So my GameStick stays completely black but the emulator shows the intro video: I needed to get back to real hardware. One thing I had not yet tried was CFW 1.4, the Custom FirmWare by shanti (GameStickers.net: [ROM] CFW v1.3 - Updated 1.4 is out :D, archived version). It hopefully has adbd enabled, which would give me logs.
I flashed it onto the GameStick, and it booted into a standard Android user interface (the whole point of the firmware was to get an usable Android without any restrictions). Then I installed all the com.playjam.*.apk files and populated /data as I had when using the emulator.

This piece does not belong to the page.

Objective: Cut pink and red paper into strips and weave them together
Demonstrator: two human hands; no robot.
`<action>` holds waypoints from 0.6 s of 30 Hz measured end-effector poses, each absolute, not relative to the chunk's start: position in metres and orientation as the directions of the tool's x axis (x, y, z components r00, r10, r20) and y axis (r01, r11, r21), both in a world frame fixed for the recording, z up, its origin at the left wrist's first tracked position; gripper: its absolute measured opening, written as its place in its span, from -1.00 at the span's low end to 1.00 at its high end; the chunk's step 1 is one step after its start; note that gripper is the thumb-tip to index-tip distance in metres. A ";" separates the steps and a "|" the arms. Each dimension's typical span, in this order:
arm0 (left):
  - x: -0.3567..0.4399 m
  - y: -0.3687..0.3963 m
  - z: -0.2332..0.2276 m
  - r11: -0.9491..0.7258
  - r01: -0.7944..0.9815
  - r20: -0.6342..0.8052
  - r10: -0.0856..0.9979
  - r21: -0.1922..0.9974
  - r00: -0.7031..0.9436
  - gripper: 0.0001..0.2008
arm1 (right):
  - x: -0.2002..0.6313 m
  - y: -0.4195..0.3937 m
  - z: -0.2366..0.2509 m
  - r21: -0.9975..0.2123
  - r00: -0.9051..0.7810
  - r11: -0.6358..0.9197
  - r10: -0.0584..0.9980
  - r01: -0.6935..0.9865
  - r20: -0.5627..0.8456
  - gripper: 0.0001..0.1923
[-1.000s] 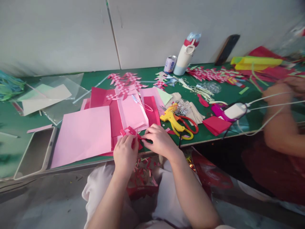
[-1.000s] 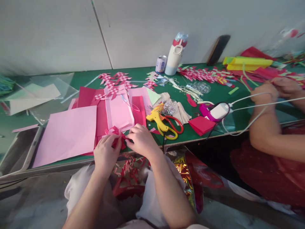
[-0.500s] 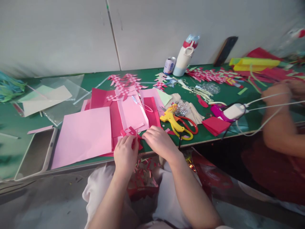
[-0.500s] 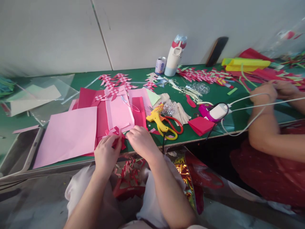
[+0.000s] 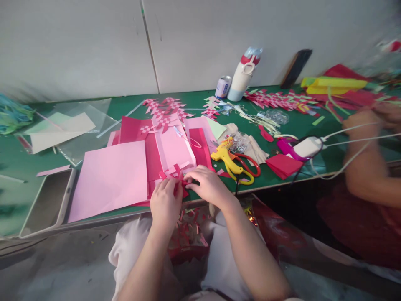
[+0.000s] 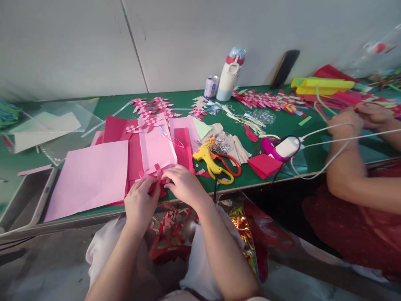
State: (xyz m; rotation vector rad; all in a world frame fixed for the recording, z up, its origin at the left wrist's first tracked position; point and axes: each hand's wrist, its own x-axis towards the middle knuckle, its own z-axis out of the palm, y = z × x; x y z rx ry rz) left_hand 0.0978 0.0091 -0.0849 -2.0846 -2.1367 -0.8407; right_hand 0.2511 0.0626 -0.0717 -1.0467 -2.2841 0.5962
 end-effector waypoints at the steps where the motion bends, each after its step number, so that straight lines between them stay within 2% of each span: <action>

The results were good: OOBE worked, intro video plays, the spinner is visible and then the normal UI starts and is usable - only game images did not load.
But while it was nice that I got the official UI working on custom firmware, I did not find out why the official firmware stayed black.
Day 7 was gone.
When inspecting the CFW 1.4 files I noticed /system/build.prop which contained three additional lines:
persist.service.adb.enable=1 persist.service.debuggable=1 persist.sys.usb.config=mass_storage,adb
If the official firmware had this, I'd get proper error logs and could see the error messages.
I learned that the GameStick firmware .img files are standard Android OTA .zip files and not some custom format.
I also learned that firmware files need to be signed, so I used the standard java method for signing:
$ signapk -a 4 --min-sdk-version 16 --disable-v2 certs/certificate.pem certs/key.pk8 image.tmp.zip image.signed.img
.. but when trying to flash that image I got:
Verifying update package...
Installation aborted.
I tried different parameter combinations (align/noalign, v1/v2) but all failed.
Then I read all 28 pages of the archived CFW thread on gamestickers.net and found someone who asked how the image was signed. shanti had answered:
here is the program I used: "Sign-em! 2.0"
http://forum.xda-developers.com/showthread.php?t=1966007
I got the linux version and found it used signapk.jar. After finding that I saw that it used some internal old Sun Java class sun.misc.BASE64Encoder that was not available anymore in any recent OpenJDK :(
Android system recovery normally only installs firmware images
that have been signed by one of a number of white-listed keys.
The GameStick's recovery seems to allow all properly signed images,
regardless which signing key was used.
This is the reason the CFW was possible at all
- on OUYA, custom firmwares could only be installed when using a
custom bootloader,
but not with the stock recovery that requires firmwares to be signed
by a key that only OUYA possessed.
Then I found the next XDA thread post that linked to HemanthJabalpuri/signapk which contained MinSignApk 1.0 that ran on current Java versions!
I signed my firmware image with MinSignApk, and could flash it!
Update 2023-06: An adbd-enabling firmware image is available at codeberg.org/gamestick-fans/firmware-adb-enabler/
Now that I had flashed my custom firmware 2071+adb I finally saw the errors:
I/ActivityManager( 3509): START {act=android.intent.action.MAIN cat=[android.intent.category.LAUNCHER] flg=0x10000000 pkg=com.playjam.gamestick.console cmp=com.playjam.gamestick.console/.Main u=0} from pid 3754 D/GameStick( 4262): **************************************** D/GameStick( 4262): Failed to create download directory
The directory existed, so I removed it:
$ adb shell rmdir /data/data/com.playjam.consoledev/files/Downloads
Next boot, the GameStick would create the directory, and the following it would complain again. So this was not the problem.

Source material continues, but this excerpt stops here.